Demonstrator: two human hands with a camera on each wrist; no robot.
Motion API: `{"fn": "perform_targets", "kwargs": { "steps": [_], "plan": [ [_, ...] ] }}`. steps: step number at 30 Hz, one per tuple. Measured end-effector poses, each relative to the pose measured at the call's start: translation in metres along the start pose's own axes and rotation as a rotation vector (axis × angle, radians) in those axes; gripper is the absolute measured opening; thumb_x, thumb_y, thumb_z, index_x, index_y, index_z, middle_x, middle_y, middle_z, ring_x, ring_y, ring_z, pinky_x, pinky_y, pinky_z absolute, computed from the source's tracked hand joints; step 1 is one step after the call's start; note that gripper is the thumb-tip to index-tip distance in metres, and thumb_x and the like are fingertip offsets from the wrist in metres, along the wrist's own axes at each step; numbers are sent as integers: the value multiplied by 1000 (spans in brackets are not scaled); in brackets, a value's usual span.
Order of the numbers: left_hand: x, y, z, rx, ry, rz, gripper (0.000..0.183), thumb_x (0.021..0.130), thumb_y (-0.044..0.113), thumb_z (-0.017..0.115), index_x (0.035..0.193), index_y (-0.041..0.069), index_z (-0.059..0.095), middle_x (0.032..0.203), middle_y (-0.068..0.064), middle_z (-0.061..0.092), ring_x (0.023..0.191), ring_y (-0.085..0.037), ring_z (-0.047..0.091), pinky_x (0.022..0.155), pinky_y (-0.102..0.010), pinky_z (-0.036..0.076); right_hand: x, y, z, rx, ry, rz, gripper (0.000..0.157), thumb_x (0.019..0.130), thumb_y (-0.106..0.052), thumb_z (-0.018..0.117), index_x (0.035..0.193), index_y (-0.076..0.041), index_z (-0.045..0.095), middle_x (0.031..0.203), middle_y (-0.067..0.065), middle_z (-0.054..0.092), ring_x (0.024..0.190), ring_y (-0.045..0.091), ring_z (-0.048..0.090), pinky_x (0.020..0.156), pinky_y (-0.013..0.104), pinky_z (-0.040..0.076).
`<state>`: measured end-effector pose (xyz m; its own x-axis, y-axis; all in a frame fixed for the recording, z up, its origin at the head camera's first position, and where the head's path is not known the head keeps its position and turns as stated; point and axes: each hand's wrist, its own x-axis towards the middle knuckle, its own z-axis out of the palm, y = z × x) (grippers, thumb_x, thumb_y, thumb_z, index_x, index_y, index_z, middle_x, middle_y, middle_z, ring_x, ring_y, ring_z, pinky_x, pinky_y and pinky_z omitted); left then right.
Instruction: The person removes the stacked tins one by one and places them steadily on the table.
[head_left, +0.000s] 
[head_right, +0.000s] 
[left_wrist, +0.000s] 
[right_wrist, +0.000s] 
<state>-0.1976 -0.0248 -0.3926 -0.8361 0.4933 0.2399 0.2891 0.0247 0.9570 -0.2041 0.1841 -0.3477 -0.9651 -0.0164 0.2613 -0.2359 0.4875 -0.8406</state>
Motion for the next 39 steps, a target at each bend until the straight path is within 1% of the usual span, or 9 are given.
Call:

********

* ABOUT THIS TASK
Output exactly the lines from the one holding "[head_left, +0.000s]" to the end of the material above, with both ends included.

* YOUR SOLUTION
[head_left, +0.000s] 
[head_right, +0.000s] 
[left_wrist, +0.000s] 
[right_wrist, +0.000s] 
<state>-0.1976 -0.0248 -0.3926 -0.8361 0.4933 0.2399 0.2891 0.0247 0.9570 -0.2041 0.1841 -0.3477 -0.9651 -0.0164 0.2613 -0.2359 0.4875 -0.8406</state>
Motion for the next 39 steps, a target at each bend until the straight path is within 1% of the usual span, or 9 are given.
Call:

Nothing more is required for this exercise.